Task statement: Copy out exactly, from the entries that follow, the line holding "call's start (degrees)", the line holding "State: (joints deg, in", and all lines between them, but no pictures.
───── Supplied information
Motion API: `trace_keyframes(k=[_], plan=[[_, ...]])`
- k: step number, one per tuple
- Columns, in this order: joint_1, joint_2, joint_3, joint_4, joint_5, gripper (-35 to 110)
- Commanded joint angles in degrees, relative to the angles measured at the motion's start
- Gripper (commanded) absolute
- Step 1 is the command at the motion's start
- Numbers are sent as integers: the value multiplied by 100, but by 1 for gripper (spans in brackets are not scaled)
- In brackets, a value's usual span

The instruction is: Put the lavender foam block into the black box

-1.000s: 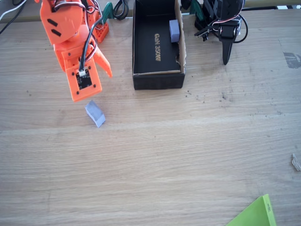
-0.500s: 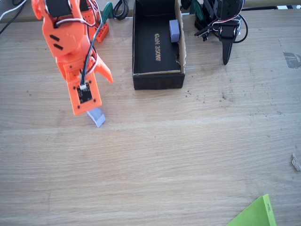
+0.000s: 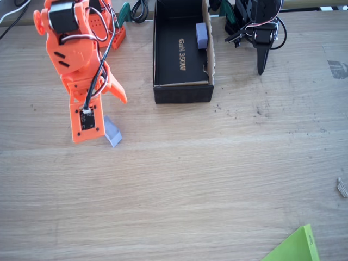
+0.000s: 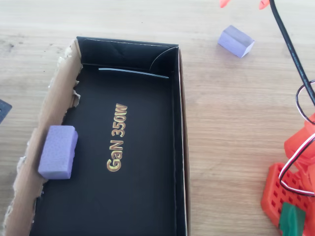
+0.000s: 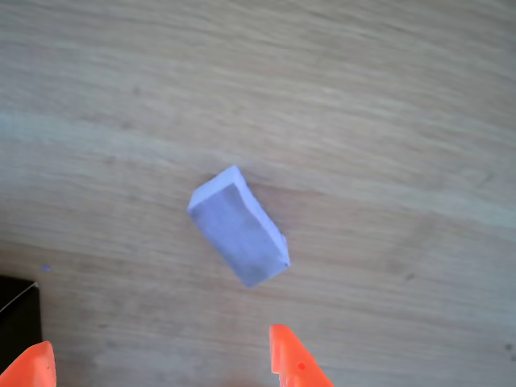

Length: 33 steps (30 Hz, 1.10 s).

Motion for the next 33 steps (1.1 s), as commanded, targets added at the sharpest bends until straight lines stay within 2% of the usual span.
trace_keyframes(k=[1,19,33], plan=[[141,70,62,70,44,35],[-26,1063,1389,70,229,32],[35,677,1389,-264,105,31]])
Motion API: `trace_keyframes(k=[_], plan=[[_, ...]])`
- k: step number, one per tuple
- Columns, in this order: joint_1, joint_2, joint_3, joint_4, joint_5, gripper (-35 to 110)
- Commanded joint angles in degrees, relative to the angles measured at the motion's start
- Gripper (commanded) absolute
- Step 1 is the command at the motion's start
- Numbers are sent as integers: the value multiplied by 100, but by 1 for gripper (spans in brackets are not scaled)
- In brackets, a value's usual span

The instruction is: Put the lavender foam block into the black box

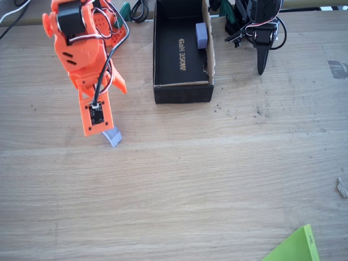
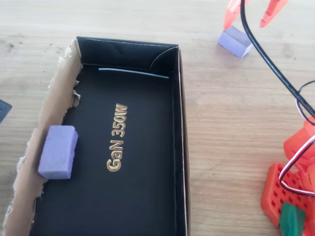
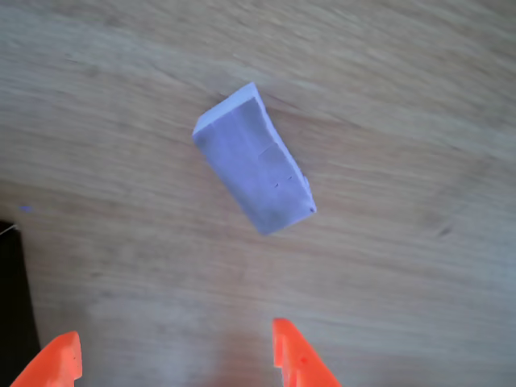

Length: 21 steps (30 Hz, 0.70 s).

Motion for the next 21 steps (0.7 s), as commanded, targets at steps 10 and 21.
trace_keyframes(k=[10,21], plan=[[237,-290,-123,-413,-211,31],[352,-598,-325,-510,-422,31]])
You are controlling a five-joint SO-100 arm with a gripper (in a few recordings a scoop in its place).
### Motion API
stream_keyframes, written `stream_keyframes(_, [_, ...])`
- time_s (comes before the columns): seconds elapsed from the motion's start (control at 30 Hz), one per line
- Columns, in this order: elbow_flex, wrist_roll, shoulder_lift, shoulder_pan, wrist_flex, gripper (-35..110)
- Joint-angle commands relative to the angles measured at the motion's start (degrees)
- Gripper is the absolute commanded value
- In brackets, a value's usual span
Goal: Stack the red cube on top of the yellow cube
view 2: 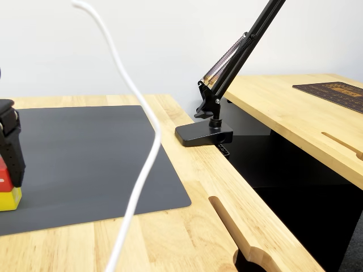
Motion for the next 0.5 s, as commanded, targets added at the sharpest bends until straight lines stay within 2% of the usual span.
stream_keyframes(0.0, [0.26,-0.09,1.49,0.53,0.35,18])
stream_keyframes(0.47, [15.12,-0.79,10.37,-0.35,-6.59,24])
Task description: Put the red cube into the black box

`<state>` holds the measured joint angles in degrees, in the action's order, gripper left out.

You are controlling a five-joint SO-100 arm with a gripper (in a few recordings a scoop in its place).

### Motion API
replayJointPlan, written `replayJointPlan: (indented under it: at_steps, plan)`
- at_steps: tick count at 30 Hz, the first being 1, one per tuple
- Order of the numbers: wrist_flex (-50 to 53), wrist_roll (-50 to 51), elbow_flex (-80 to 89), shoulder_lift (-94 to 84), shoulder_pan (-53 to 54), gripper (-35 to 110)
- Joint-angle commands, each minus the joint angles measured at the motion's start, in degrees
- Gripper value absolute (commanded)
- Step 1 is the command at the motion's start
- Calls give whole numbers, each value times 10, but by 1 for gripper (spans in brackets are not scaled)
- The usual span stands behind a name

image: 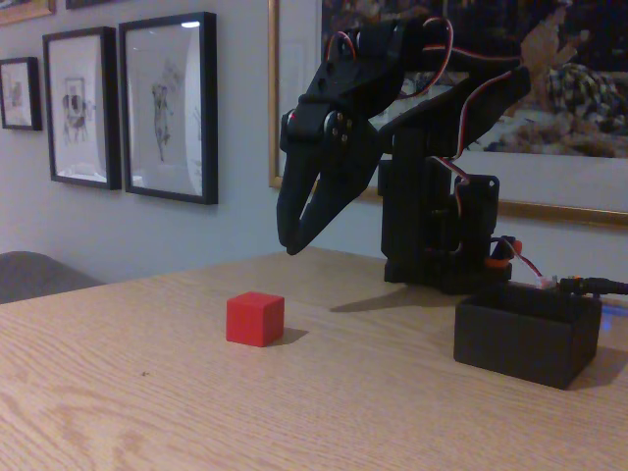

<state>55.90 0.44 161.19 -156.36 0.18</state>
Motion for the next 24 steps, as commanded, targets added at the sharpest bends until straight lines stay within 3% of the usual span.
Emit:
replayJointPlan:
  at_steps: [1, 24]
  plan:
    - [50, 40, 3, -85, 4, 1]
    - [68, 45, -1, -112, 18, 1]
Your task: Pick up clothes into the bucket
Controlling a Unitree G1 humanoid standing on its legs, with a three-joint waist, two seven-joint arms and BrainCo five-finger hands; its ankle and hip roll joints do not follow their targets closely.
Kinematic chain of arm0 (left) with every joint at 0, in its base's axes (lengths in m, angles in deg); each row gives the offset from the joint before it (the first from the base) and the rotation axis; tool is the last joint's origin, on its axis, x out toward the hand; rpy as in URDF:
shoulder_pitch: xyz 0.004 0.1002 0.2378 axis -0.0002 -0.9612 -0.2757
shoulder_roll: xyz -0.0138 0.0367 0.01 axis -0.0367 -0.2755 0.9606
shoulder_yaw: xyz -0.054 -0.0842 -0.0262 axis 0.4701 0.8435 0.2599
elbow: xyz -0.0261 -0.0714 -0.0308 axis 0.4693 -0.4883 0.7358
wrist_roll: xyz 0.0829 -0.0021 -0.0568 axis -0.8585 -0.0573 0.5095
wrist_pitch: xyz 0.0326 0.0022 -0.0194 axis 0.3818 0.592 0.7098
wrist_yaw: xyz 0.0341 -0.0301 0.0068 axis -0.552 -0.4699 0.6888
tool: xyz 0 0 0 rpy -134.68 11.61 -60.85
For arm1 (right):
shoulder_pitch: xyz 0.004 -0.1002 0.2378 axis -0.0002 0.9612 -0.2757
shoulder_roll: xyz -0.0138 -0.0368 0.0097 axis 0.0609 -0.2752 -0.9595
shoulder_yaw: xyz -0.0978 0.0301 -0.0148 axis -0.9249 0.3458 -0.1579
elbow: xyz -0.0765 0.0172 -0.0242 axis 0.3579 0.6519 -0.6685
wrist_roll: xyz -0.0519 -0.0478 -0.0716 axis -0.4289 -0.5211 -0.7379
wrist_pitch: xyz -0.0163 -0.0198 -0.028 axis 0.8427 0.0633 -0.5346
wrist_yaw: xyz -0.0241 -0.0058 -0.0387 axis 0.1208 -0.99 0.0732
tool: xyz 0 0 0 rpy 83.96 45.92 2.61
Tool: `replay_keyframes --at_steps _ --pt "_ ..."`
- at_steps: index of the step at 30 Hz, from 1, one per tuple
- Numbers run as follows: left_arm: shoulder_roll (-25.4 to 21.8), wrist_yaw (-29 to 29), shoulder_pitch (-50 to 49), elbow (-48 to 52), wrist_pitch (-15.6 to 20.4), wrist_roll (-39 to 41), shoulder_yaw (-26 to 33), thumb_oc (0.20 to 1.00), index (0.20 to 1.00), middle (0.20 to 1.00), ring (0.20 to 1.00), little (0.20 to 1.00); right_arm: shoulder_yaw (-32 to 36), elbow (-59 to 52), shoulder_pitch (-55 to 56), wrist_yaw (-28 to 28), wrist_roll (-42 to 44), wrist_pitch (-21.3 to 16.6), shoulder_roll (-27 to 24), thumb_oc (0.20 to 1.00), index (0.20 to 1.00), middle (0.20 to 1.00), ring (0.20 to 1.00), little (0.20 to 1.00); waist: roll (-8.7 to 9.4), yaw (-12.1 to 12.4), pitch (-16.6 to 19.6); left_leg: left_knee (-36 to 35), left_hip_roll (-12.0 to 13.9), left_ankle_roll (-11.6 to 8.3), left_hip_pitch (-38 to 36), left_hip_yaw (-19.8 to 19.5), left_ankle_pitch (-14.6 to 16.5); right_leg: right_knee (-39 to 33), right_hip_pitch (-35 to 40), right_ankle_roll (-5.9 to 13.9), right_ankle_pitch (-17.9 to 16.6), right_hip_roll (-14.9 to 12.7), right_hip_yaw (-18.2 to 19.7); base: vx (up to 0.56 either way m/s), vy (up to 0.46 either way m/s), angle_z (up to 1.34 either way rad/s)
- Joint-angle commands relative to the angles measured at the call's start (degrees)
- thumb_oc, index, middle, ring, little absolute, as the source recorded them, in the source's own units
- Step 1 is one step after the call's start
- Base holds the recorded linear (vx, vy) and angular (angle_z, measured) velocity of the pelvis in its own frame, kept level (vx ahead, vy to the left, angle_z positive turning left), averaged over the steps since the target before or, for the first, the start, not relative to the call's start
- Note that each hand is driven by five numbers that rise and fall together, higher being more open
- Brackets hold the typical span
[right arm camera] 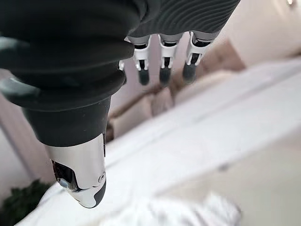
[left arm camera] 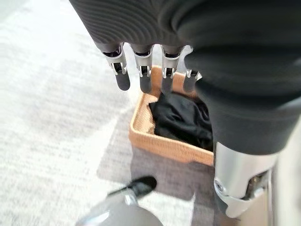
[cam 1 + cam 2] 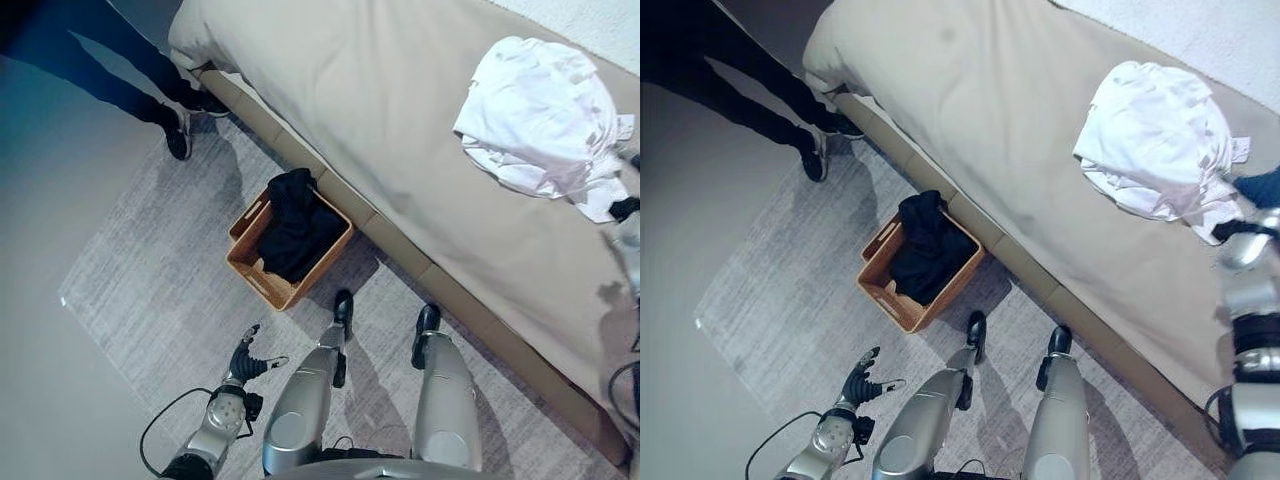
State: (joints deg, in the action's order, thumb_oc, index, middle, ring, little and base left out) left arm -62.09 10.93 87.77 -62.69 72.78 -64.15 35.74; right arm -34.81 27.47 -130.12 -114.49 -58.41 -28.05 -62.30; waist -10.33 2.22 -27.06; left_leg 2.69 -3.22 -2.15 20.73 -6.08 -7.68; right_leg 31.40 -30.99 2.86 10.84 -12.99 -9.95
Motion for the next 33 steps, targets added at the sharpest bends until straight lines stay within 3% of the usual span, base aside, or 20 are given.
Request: replay_keyframes --at_steps 1,9,11,15,23,33 --pt "-0.24 -1.92 0.37 -0.21 0.84 2.77 -2.22 1.000 1.000 1.000 1.000 1.000 -6.00 2.63 -8.06 -1.93 -1.41 0.89 -5.43 1.000 1.000 1.000 1.000 1.000 0.95 0.63 0.08 1.11 -0.64 -0.76 -0.74 -1.24 2.93 -4.51 3.47 2.45 -2.90 -0.19 1.42 -0.03 -0.057 0.05" --pt "0.12 -2.08 1.67 2.34 1.39 6.14 -4.92 1.000 1.000 1.000 1.000 1.000 -24.23 14.83 -28.22 2.42 0.71 2.08 -8.06 1.000 1.000 1.000 1.000 1.000 0.23 1.08 -1.99 1.16 -0.54 -1.78 3.68 -1.38 1.14 0.36 -3.08 1.25 -1.10 -0.48 2.37 -0.03 -0.069 0.07" --pt "0.15 -2.02 2.24 3.27 1.80 6.52 -7.11 1.000 1.000 1.000 1.000 1.000 -29.38 17.78 -33.27 3.23 0.66 1.91 -7.52 1.000 1.000 1.000 1.000 1.000 0.31 1.00 -2.68 1.51 -0.67 -2.26 4.79 -1.38 2.08 3.06 -5.51 1.25 1.49 -0.68 3.20 0.04 -0.129 0.04" --pt "0.82 -1.47 2.51 4.89 1.84 8.01 -8.63 1.000 1.000 1.000 1.000 1.000 -34.18 20.91 -37.39 4.79 0.80 1.58 -7.23 1.000 1.000 1.000 1.000 1.000 -0.18 1.09 -2.72 2.32 -0.66 -2.55 7.55 -1.22 1.80 5.62 -9.33 1.05 2.09 -0.97 3.80 -0.02 -0.066 0.02" --pt "1.52 -0.46 3.68 5.61 1.55 8.39 -13.05 1.000 1.000 1.000 1.000 1.000 -37.35 25.12 -41.21 9.11 4.47 0.84 -4.81 1.000 1.000 1.000 1.000 1.000 -1.08 1.52 -2.73 1.80 -0.42 -3.07 11.65 -1.52 0.47 9.31 -15.28 1.00 3.29 -1.58 3.85 -0.02 -0.064 0.01" --pt "1.51 0.48 4.67 6.69 1.75 9.33 -14.26 1.000 1.000 1.000 1.000 1.000 -39.62 23.67 -39.42 14.60 4.73 -1.14 -1.57 1.000 1.000 1.000 1.000 1.000 -1.82 2.16 -2.73 0.10 -0.46 -3.42 12.49 -1.71 -0.41 10.87 -18.10 1.51 3.38 -2.28 3.66 -0.02 -0.024 0.06"
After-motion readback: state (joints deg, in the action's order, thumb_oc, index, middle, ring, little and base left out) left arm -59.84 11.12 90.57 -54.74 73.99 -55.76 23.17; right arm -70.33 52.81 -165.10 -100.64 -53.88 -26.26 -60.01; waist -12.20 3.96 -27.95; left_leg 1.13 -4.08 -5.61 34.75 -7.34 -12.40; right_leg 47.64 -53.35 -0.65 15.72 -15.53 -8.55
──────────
Task output:
- Joint-angle commands relative to the angles measured at the call's start (degrees)
- thumb_oc, index, middle, ring, little absolute, as the source recorded them, in the source's own units
- Step 1 is one step after the call's start
- Base holds the recorded linear (vx, vy) and angular (angle_z, measured) velocity of the pelvis in its own frame, kept level (vx ahead, vy to the left, angle_z positive turning left), averaged over the steps since the target before or, for the first, the start, not relative to the call's start
- Note that each hand is driven by five numbers that rise and fall together, higher being more open
- Brackets hold the typical span
[right arm camera] 
[left arm camera] 
[cam 1 + cam 2] 
State: (joints deg, in the action's order, thumb_oc, index, middle, ring, little and base left out) left arm -62.09 10.93 87.77 -62.69 72.78 -64.15 35.74; right arm -34.81 27.47 -130.12 -114.49 -58.41 -28.05 -62.30; waist -10.33 2.22 -27.06; left_leg 2.69 -3.22 -2.15 20.73 -6.08 -7.68; right_leg 31.40 -30.99 2.86 10.84 -12.99 -9.95

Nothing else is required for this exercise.